David Oliver (January 8, 1942 – June 6, 1982) was an American soul singer best known for the quiet storm radio hit, "Ms" as well as his composition "Friends & Strangers", which was covered by Ronnie Laws in 1977. He also recorded the first version of the Cecil Womack song "Love TKO", releasing it as an album track on Here's To You in 1980.

Biography
Born January 8, 1942, in Orange County, Florida, United States, to Jamaican parents, David Oliver did not begin singing until high school at the age of 15. All through high school and college, he sang in various groups. After a stint in the Air Force, he re-located to Los Angeles in 1967 and joined a group called Five Days & Three Nights.
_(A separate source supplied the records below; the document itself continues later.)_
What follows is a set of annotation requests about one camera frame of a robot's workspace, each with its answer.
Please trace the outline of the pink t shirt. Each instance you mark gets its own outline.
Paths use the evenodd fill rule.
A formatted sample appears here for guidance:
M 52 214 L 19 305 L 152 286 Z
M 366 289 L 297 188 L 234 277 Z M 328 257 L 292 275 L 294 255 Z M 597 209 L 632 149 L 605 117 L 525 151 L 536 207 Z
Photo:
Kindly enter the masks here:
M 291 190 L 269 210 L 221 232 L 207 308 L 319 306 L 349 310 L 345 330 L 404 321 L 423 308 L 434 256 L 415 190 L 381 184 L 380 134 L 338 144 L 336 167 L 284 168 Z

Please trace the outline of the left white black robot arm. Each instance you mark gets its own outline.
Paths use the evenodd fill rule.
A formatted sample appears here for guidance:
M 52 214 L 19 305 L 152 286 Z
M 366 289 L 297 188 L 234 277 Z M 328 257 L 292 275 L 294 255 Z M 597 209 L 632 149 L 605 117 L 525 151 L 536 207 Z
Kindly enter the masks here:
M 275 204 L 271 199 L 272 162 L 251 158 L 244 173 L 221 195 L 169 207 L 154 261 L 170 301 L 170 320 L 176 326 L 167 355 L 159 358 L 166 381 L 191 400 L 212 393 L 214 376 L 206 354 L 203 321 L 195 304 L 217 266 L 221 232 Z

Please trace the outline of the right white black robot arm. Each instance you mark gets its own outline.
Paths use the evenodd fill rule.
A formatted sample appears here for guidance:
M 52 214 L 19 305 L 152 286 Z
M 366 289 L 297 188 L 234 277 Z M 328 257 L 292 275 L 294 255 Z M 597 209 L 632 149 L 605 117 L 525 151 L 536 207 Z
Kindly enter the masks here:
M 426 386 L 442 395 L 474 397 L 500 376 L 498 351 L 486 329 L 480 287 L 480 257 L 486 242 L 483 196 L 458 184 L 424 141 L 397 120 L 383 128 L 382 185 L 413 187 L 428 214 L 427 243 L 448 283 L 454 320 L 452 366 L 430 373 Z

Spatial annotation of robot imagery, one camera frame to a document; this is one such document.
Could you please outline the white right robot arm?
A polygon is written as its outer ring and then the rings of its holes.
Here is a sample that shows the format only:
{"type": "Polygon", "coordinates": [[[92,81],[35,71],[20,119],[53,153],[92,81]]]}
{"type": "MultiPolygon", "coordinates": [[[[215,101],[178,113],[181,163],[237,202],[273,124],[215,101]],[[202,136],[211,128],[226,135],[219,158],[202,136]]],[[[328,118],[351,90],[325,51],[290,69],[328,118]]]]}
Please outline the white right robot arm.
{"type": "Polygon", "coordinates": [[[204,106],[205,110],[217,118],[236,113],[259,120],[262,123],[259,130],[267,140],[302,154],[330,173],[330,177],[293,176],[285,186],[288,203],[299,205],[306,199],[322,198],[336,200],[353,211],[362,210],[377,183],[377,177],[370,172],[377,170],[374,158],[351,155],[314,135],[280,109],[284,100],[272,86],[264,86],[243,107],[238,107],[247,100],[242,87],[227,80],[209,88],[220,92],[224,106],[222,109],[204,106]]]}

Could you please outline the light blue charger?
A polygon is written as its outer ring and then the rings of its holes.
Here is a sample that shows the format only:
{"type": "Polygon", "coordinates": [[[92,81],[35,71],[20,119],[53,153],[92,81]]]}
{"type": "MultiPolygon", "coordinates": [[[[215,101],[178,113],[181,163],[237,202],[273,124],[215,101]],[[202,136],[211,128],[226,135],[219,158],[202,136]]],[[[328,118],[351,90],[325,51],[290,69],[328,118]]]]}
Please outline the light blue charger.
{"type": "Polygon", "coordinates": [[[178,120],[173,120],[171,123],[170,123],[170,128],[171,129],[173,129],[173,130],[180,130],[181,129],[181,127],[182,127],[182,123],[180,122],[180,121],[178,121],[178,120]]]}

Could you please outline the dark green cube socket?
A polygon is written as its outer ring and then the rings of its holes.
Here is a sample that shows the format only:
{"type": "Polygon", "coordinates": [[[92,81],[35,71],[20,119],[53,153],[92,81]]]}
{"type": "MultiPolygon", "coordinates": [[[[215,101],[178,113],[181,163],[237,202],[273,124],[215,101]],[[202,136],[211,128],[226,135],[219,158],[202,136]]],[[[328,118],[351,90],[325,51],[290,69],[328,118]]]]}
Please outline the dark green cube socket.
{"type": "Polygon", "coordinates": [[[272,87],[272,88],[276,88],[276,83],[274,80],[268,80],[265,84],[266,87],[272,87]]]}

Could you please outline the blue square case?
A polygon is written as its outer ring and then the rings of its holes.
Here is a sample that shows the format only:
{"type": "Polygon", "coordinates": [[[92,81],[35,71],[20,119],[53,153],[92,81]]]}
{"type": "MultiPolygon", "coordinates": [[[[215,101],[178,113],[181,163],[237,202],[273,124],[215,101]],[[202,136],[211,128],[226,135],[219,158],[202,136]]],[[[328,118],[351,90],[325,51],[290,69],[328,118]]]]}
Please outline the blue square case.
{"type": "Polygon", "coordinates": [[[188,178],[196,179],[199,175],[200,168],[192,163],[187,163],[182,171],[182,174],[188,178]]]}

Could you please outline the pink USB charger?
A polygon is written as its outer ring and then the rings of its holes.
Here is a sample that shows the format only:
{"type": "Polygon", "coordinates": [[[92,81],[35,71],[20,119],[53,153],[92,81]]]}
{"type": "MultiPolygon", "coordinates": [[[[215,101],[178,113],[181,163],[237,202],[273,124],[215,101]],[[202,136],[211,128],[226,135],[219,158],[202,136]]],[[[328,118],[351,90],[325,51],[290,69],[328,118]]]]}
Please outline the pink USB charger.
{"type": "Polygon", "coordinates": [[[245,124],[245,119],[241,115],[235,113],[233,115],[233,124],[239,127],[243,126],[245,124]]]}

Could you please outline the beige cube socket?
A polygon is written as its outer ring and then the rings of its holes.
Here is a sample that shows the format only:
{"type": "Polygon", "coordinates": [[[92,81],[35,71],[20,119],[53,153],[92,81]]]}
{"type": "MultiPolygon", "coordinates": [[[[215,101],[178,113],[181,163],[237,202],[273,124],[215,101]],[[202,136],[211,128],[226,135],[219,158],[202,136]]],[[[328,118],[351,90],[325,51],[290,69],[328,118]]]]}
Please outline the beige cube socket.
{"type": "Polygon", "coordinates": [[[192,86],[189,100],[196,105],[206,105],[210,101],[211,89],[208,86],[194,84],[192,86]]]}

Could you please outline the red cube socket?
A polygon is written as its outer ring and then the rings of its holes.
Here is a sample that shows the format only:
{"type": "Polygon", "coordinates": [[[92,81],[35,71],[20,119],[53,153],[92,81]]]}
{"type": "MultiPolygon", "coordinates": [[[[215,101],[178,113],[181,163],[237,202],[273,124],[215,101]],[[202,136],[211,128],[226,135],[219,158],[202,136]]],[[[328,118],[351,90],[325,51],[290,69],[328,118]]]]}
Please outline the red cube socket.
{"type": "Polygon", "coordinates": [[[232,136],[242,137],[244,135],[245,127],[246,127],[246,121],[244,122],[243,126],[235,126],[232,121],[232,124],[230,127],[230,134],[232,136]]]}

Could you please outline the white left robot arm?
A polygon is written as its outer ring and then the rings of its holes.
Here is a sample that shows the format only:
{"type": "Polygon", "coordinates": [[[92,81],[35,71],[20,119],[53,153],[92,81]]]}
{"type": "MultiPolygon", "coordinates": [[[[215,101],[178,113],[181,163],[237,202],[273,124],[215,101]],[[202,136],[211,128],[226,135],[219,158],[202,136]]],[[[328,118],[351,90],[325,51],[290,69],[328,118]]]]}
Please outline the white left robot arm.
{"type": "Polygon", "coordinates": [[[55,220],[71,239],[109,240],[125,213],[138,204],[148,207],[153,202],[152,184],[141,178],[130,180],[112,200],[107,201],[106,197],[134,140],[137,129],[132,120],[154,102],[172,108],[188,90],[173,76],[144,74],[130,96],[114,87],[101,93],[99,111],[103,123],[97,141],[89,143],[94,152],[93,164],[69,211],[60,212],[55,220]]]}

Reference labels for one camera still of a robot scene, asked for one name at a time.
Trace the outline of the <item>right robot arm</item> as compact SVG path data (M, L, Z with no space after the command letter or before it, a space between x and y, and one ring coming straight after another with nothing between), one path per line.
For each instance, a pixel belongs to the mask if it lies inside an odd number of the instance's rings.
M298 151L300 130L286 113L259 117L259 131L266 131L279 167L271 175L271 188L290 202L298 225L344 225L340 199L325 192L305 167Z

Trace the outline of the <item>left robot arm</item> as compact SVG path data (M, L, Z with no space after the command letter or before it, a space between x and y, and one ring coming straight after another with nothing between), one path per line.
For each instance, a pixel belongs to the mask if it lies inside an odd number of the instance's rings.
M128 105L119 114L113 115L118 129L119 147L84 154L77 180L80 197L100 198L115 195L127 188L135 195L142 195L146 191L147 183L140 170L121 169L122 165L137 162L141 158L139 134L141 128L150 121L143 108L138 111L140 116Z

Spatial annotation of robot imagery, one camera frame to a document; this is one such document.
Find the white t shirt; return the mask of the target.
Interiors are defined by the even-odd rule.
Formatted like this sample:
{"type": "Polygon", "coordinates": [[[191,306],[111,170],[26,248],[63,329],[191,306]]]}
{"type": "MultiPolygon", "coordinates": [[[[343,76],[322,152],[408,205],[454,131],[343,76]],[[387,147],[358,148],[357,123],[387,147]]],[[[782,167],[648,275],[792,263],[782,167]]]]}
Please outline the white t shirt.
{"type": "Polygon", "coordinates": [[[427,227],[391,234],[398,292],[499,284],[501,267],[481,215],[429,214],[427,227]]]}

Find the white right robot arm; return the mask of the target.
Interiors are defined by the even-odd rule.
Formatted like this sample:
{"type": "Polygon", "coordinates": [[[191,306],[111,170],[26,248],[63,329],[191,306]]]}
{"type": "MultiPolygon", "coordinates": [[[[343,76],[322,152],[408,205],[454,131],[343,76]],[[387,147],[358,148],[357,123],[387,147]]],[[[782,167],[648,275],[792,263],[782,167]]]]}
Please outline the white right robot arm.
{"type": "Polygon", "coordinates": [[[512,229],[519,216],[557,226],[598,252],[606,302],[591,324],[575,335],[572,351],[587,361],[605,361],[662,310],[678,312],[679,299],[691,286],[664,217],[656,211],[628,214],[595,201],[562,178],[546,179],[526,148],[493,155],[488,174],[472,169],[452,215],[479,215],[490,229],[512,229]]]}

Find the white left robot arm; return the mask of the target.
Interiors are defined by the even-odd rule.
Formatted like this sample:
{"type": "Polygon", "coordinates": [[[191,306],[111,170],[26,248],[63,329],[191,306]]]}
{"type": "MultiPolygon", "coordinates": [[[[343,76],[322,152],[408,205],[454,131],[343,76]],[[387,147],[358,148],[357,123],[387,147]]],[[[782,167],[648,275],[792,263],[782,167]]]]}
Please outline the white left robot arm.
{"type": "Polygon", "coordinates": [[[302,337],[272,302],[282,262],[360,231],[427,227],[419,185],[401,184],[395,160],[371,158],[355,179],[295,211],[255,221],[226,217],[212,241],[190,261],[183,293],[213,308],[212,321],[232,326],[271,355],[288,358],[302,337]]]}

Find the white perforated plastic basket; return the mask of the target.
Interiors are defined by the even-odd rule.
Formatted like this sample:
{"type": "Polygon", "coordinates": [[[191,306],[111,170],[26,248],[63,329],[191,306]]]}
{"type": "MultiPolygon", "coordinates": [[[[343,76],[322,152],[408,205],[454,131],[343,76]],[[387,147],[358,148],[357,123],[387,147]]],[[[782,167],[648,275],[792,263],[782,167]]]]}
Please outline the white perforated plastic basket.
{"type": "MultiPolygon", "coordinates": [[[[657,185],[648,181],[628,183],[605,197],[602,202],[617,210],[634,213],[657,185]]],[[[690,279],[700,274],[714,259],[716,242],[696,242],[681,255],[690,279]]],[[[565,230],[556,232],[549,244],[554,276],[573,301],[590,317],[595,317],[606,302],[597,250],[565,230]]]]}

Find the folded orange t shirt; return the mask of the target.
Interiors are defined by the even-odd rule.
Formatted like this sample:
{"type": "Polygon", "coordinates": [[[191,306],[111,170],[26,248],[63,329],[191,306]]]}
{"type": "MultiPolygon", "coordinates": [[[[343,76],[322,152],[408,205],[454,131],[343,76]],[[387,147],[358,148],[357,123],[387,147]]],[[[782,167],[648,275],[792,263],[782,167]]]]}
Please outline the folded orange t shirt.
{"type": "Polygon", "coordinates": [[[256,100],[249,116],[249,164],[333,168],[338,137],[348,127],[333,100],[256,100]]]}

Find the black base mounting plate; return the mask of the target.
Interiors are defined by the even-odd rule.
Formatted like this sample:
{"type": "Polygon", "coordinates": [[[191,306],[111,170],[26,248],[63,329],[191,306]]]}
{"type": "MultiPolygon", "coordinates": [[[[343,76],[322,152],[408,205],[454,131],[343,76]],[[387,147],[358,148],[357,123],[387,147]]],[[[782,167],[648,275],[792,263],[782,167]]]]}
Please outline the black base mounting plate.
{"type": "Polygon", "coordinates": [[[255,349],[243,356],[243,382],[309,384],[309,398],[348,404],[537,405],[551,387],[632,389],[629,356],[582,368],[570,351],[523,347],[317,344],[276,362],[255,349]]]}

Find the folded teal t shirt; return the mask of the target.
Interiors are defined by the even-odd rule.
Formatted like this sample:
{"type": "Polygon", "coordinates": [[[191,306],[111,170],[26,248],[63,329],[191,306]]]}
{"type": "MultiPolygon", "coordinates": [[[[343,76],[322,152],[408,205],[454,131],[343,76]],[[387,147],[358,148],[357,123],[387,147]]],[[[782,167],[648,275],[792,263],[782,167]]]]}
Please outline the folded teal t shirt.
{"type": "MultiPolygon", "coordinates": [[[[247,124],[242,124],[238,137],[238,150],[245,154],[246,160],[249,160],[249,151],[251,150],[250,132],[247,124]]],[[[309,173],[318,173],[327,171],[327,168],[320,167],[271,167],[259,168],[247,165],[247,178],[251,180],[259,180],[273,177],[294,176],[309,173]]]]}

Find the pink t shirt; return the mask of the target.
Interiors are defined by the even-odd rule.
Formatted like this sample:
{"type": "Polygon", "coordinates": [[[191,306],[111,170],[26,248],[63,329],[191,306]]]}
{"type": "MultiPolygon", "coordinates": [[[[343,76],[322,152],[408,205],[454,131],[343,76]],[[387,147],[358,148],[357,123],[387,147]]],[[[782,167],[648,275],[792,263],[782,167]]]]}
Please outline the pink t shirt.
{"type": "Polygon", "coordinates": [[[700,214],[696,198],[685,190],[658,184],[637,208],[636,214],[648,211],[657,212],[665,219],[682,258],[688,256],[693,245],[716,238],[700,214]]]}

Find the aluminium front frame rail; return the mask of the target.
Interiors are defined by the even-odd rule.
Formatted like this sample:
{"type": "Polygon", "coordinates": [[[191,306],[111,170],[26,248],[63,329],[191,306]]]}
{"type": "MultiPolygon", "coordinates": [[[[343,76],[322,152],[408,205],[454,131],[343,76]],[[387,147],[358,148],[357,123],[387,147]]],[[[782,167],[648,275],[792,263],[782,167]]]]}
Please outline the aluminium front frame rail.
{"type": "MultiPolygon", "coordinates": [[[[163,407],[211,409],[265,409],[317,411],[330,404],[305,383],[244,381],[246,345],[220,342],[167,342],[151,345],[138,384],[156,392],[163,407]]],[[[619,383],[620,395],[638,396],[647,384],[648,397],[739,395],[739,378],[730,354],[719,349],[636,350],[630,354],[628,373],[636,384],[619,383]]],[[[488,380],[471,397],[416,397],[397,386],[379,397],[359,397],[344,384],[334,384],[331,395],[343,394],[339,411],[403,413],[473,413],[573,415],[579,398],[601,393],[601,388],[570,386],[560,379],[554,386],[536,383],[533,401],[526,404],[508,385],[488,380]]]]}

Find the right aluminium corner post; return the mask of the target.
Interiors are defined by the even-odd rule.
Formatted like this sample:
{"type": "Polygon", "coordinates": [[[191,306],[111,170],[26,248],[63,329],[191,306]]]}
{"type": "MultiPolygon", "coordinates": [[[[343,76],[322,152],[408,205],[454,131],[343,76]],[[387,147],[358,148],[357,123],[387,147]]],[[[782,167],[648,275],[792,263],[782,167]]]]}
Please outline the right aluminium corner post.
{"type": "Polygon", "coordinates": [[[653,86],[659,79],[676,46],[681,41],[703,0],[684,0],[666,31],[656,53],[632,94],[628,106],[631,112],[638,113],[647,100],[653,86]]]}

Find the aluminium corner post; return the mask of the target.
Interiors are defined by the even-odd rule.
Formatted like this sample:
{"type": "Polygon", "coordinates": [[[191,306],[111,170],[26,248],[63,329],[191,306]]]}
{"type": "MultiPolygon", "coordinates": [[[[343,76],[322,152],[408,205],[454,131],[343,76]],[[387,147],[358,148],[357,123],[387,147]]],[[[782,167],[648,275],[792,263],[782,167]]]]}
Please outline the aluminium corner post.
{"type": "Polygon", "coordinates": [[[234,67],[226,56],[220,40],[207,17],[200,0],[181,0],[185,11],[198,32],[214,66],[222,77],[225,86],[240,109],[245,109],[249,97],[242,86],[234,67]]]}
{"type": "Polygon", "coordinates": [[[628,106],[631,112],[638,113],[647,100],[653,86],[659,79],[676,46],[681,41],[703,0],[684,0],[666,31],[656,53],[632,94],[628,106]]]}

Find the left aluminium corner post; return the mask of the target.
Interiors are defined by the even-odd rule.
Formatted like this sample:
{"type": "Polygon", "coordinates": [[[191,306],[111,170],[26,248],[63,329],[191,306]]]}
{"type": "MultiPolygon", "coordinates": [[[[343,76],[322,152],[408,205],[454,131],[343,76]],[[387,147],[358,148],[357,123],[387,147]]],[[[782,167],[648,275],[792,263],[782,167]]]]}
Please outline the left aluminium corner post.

They were discussing a contract with Motown Records, but after negotiations fell through, the group disbanded.

By 1972, Oliver would go on to record background vocals on Redbone's Already Here album and he then sang with Mighty Joe Hicks's band during the mid-70s. He was signed to Mercury Records in 1977, recording four albums all produced by Wayne Henderson, of The Crusaders.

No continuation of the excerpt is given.